What to work on> Below is a listing. Set down exactly the lines from the one containing "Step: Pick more" through the one containing "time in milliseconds", both ends included, and leave out the rest.
Start of Exercise data
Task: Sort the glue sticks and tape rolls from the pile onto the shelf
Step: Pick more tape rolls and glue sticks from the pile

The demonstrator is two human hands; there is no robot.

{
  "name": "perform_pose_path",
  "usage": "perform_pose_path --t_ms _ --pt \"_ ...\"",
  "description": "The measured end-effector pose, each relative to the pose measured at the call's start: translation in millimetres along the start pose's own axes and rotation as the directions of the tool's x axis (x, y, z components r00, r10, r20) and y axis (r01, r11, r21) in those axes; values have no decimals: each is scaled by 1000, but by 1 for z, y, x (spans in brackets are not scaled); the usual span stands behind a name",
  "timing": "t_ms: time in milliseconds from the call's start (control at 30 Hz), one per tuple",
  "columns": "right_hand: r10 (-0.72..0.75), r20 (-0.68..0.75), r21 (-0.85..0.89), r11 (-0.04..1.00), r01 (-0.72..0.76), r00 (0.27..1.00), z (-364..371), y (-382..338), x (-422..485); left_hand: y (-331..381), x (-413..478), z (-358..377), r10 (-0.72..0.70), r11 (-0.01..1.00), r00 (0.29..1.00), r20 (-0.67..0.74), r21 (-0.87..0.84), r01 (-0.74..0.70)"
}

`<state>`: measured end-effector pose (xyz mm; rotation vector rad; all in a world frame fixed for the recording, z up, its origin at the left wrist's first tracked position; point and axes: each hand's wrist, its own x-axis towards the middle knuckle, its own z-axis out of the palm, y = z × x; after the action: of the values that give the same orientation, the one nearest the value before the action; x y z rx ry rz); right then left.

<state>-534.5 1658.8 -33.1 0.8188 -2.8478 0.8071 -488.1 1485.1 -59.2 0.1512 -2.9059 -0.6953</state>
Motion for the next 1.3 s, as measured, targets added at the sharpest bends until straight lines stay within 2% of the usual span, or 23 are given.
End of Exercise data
Result below>
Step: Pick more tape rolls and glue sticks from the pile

The demonstrator is two human hands; there is no robot.

{
  "name": "perform_pose_path",
  "usage": "perform_pose_path --t_ms _ --pt \"_ ...\"",
  "description": "The measured end-effector pose, each relative to the pose measured at the call's start: translation in millimetres along the start pose's own axes and rotation as the directions of the tool's x axis (x, y, z components r00, r10, r20) and y axis (r01, r11, r21) in those axes; values have no decimals: each is scaled by 1000, but by 1 for z, y, x (spans in brackets are not scaled); the usual span stands behind a name",
  "timing": "t_ms: time in milliseconds from the call's start (control at 30 Hz), one per tuple",

The output contains nothing more.